The concept of Farm to Table dominates the French culture. With limited kitchen storage space and tiny refrigerators, visits to the market are frequent and the demand for fresh, high quality food abounds. Convenience is also important so there are specialty shops on almost every corner and certainly in every neighborhood. The local Bourcherie is where one can have the freshest meats and poultry dressed to your personal specifications and while you wait. Our’s is just one block away and is owned and operated by a lovely husband and wife. Now that we are settling in, Mitch has decided to start cooking again and first on the list was his bolognese sauce. The spices had already been acquired from our local grocery store so now it was time for the meat. Most stores only offer 5% fat ground beef, and for this delicacy, more fat is required.
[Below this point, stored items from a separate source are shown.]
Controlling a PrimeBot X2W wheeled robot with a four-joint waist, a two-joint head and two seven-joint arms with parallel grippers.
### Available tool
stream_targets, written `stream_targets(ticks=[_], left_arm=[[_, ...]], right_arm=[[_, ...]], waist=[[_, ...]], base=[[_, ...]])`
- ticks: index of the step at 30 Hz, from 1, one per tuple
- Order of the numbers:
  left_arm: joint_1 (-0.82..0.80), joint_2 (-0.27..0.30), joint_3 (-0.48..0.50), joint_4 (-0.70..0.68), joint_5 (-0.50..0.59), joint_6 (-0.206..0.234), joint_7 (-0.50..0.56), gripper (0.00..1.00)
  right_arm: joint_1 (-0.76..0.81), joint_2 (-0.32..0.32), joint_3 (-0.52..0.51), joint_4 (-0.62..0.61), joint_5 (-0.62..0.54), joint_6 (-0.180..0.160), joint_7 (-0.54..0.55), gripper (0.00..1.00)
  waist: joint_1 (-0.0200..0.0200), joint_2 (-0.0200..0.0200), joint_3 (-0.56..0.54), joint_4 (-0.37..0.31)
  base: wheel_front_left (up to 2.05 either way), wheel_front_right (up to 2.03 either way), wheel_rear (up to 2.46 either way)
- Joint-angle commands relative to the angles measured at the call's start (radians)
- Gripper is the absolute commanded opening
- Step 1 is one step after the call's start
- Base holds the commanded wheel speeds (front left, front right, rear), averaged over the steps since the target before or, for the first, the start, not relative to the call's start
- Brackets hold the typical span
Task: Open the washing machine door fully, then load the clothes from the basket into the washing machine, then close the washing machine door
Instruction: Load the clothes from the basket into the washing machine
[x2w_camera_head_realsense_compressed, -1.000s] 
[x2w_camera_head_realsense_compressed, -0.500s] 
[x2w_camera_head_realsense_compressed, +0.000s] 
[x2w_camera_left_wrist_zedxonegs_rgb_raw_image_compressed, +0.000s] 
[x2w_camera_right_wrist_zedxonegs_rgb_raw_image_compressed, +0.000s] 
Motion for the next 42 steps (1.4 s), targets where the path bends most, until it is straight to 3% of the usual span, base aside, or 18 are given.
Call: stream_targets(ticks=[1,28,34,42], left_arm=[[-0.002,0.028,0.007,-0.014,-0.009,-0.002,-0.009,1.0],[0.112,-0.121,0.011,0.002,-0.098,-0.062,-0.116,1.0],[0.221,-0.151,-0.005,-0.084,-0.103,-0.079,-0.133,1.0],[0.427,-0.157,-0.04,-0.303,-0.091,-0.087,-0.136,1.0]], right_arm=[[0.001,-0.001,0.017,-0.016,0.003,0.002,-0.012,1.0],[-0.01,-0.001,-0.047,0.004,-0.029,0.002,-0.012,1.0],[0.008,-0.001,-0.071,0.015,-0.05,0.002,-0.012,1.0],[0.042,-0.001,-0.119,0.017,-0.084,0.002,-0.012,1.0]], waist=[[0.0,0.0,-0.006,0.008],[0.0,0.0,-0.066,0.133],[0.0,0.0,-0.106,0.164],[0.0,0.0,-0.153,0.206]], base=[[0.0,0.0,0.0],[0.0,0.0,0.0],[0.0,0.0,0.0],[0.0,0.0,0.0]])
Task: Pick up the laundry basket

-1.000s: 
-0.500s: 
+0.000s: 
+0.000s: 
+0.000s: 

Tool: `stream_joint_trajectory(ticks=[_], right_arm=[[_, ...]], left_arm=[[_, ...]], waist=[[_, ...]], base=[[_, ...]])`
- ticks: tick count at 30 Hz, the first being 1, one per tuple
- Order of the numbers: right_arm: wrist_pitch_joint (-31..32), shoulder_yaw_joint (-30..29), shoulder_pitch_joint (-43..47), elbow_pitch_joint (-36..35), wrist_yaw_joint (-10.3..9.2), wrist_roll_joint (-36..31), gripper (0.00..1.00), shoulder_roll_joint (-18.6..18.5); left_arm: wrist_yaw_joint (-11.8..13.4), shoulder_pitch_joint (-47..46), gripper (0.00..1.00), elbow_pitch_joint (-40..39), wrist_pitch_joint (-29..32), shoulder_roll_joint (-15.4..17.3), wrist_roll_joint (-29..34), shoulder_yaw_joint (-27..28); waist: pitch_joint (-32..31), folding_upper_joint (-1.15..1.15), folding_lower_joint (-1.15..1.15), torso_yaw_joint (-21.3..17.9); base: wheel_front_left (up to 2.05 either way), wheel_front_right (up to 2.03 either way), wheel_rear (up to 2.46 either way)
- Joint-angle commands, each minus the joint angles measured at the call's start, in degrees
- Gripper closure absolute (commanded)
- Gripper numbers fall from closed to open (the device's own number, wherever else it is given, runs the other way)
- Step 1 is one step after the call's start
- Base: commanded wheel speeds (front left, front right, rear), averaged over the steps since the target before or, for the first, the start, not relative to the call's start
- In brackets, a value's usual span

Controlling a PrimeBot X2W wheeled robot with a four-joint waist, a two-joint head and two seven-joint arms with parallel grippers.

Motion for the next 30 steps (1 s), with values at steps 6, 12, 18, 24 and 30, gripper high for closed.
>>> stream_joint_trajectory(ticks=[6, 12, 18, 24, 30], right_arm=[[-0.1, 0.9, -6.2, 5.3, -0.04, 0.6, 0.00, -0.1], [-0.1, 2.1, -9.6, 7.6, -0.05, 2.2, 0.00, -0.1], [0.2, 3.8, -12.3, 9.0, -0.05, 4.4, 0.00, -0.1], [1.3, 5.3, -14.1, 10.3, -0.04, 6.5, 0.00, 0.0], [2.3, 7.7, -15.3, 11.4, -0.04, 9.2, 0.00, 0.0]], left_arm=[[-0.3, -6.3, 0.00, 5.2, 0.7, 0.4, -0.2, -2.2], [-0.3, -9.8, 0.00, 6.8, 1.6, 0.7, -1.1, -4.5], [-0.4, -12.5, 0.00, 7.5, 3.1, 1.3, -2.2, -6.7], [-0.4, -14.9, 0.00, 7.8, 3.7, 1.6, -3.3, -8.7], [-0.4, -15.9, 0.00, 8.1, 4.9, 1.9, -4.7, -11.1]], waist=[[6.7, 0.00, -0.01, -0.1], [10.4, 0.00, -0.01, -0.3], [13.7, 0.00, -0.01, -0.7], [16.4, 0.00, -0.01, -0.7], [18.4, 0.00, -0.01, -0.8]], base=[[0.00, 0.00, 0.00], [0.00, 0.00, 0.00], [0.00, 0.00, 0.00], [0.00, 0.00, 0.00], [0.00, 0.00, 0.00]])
So off we marched to A La Bonne Viande to see what they could do. After being warmly greeted, I explained in my best broken French that we were looking for hamburger (haché) avec 20% gras. There was a puzzled look for a moment then the ‘aha’ came over his face. He asked how many grams we wanted – trois cent cinquante and with that he was off. First he cut the regular beef then the fat to make it 20 percent. Then his wife placed it in the grinder and voilá. It is amazing to watch the artistry and mastery he has with his craft. Whether dressing a chicken, a rack of lamb or a simple slice of steak, each order is handled completely by hand. We watched him cut a single steak from a large side of beef, which took him about 10 minutes, from start to finish and it was amazing (see photos below).
Once home, Mitch began to make his magic. Not being allowed in the kitchen during this time of creation, I can only tell you that the aromas are amazing and the wait was killing me. Once everything is mixed it is them simmered for such a long time that I think I may have blacked out from anticipation. But the wait was well worth it. Such a delectable dish and enough for two meals. I love when he cooks.
There is an artistry and craftsmanship that still exists in these small shops that should not be missed. If you are in Paris, just stop by any local Boucherie and watch them work – it is a show in and of itself. That is, of course, assuming your are not a vegetarian. Bon appetite.